What is a fair and just culture?

A fair and just culture is a lever to strengthen an organization’s safety culture. By creating conditions of trust and transparency, it supports the smooth flow of information. The ultimate goal: to improve safety.
How is a fair and just culture defined?
Definition: A fair and just culture supports the feedback of safety-relevant information, by creating a climate of trust and transparency, which is needed to encourage people to speak freely.
It feeds a ‘learning culture’, in other words, it is the organization’s ability to:
- have an in-depth understanding of how it really works, and
- act effectively and manage risks better.
The idea is to learn and continuously improve, based on the principle that safety information is key.
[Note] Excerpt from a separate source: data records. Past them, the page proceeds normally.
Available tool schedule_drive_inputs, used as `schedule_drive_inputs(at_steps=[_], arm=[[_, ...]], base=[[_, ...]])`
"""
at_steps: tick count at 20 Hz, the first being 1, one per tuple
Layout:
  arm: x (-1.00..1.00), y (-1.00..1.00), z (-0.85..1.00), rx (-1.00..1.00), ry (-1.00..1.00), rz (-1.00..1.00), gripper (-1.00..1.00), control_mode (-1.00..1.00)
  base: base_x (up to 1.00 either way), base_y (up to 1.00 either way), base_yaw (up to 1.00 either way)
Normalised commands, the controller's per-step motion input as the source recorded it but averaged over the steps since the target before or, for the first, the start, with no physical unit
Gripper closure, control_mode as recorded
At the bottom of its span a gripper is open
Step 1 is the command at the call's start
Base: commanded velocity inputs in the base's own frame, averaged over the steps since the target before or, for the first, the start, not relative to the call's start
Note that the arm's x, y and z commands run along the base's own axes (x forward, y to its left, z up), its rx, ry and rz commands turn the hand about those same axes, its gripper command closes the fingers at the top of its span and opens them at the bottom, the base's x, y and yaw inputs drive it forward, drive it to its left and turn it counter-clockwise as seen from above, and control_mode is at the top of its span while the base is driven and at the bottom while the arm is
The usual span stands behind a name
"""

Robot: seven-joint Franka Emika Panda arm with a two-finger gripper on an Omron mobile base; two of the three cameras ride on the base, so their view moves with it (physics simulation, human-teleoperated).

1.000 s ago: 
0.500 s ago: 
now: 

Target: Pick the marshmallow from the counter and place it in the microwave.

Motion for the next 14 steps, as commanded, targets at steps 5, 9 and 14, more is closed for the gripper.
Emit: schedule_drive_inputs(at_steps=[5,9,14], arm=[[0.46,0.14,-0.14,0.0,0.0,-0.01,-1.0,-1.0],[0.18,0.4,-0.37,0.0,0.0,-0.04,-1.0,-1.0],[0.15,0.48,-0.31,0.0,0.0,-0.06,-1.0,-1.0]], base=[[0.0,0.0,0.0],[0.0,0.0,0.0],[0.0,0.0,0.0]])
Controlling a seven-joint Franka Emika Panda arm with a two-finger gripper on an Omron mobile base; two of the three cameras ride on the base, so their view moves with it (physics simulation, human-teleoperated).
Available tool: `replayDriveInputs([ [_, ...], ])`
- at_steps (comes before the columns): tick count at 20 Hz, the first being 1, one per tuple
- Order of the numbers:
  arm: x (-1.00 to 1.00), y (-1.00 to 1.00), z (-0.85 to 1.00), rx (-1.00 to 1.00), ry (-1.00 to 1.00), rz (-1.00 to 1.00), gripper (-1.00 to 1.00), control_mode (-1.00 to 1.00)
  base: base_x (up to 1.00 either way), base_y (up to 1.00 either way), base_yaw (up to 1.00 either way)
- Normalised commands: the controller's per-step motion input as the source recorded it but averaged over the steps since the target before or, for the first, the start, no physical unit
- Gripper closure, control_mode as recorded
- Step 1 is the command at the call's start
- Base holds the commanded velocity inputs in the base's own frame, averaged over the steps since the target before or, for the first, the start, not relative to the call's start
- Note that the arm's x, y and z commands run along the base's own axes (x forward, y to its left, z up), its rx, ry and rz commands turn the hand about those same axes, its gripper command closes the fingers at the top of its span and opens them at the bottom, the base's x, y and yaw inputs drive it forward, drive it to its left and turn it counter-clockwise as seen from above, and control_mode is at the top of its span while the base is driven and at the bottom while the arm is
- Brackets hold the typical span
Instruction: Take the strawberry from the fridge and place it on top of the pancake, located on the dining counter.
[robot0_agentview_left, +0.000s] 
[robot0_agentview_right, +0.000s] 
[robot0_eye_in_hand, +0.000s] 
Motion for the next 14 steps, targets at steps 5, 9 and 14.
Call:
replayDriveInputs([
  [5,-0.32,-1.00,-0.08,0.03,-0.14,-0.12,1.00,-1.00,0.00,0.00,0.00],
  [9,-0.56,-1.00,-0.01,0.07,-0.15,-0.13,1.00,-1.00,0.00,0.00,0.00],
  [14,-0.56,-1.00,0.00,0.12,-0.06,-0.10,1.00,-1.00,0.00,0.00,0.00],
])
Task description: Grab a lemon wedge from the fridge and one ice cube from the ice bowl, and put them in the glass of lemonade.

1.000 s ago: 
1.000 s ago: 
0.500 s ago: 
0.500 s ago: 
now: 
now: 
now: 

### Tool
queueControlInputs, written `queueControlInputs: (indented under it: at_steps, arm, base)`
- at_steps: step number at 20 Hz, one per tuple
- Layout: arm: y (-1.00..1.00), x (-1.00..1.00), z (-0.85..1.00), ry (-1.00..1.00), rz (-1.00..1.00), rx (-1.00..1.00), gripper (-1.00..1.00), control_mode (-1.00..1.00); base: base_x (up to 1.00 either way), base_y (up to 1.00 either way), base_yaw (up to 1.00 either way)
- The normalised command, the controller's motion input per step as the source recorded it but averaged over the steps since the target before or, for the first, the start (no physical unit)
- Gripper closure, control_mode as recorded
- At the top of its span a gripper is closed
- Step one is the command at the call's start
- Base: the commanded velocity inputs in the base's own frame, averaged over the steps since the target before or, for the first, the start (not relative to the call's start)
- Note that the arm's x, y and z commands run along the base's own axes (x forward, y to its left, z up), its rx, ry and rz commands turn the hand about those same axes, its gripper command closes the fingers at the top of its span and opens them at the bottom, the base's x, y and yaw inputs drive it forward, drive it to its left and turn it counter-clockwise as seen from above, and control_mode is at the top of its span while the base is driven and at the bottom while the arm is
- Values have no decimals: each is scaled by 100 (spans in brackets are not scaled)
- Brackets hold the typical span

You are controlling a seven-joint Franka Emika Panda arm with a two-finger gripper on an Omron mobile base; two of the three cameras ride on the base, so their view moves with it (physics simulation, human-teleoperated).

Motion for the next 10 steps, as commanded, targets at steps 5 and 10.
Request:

The aim is to understand, in depth, what is ‘really’ happening in the field.
The long-term construction of trust and transparency...
Before information will flow from the field, it is essential to create the conditions for transparency! Transparency is one of the 7 attributes of an effective safety culture.
But it isn’t built overnight! It is built step-by-step, over time, and relies on the creation of a climate of trust to:
- encourage and reward positive, proactive contributions to safety, and
- combat people’s reluctance to report ‘bad’ news.
Psychological safety?
Some companies talk about psychological safety. The idea is that everyone feels safe if they decide to speak out, including about what’s not going well, not as planned, or not as expected.
A fair and just culture reduces mistrust and fear that someone who speaks out will be punished (what will happen to me if...). When a clear framework is put in place, both management and organizational reactions to such situations are known and accepted.
The goal: to combat organizational silence!
When organizational silence takes hold—a situation where safety-relevant information is available at field level, but is not reported—safety is considerably weakened. Risky situations aren’t analyzed, or dealt with, or taken into account in prevention strategies.
What information should be reported?
What’s going wrong or ‘not as planned’:
- Accidents, of course... along with near-misses,
- Situations and events that could be very serious,
- Anomalies, malfunctions, degraded situations,
- Deviations from the rules,
- And any unusual situation, even if the team was able to adapt to the hazard, and manage the risk.
What’s going well:
- Best practices,
- Initiatives and positive contributions to safety,
- Useful adaptations to degraded situations and unforeseen events,
- Achievements of teams in the field.
Another point of view
According to Eric Hollnagel, professor at the University of Southern Denmark, and founder of the Safety 1- Safety 2 movement, the vast majority of situations are carried out safely. However, they are rarely leveraged when analyzing feedback from experience. This reservoir of lessons learned must be explored as a priority, and shouldn’t be neglected in a fair and just safety culture approach!
Encouraging people to speak freely, a tough challenge!
Whatever people may say, in reality, companies don’t really want to hear bad news. Employees tend to keep it to themselves. Many factors can explain this need for self-protection: fear of punishment, fear of the boss’s reaction, fear of being perceived as incompetent, fear of how colleagues see them, etc.
The same applies to managers. They are often only seen as competent when they can solve problems themselves, and less so when they escalate incidents to the hierarchy.
And, another thing, acknowledging and valuing individual initiatives and proactive behavior isn’t really part of French culture. We tend to say, ‘they were just doing their job’.
So, what are the levers?
At the company level, the approach to strengthening a fair and just culture is organized around 3 levers:
- Recognize positive, proactive contributions to safety,
- Set out and share a clear framework, based on these 4 key principles:
o acknowledge the right to make mistakes,
o do not look for someone to blame,
o distinguish between a mistake and a transgression,
o distinguish between individual and organizational causes, establish clear red lines that must not be crossed... - Provide support to managers, to help them adopt appropriate and consistent responses to deviations.
Takeaways
Implementing a fair and just culture means:
- consider information as a rich source of learning for risk management,
- create a climate of trust and transparency to protect and reassure people who have information, to encourage them to speak freely,
- process this information at the right level to improve risk management, particularly serious or fatal accidents, and major technological risks.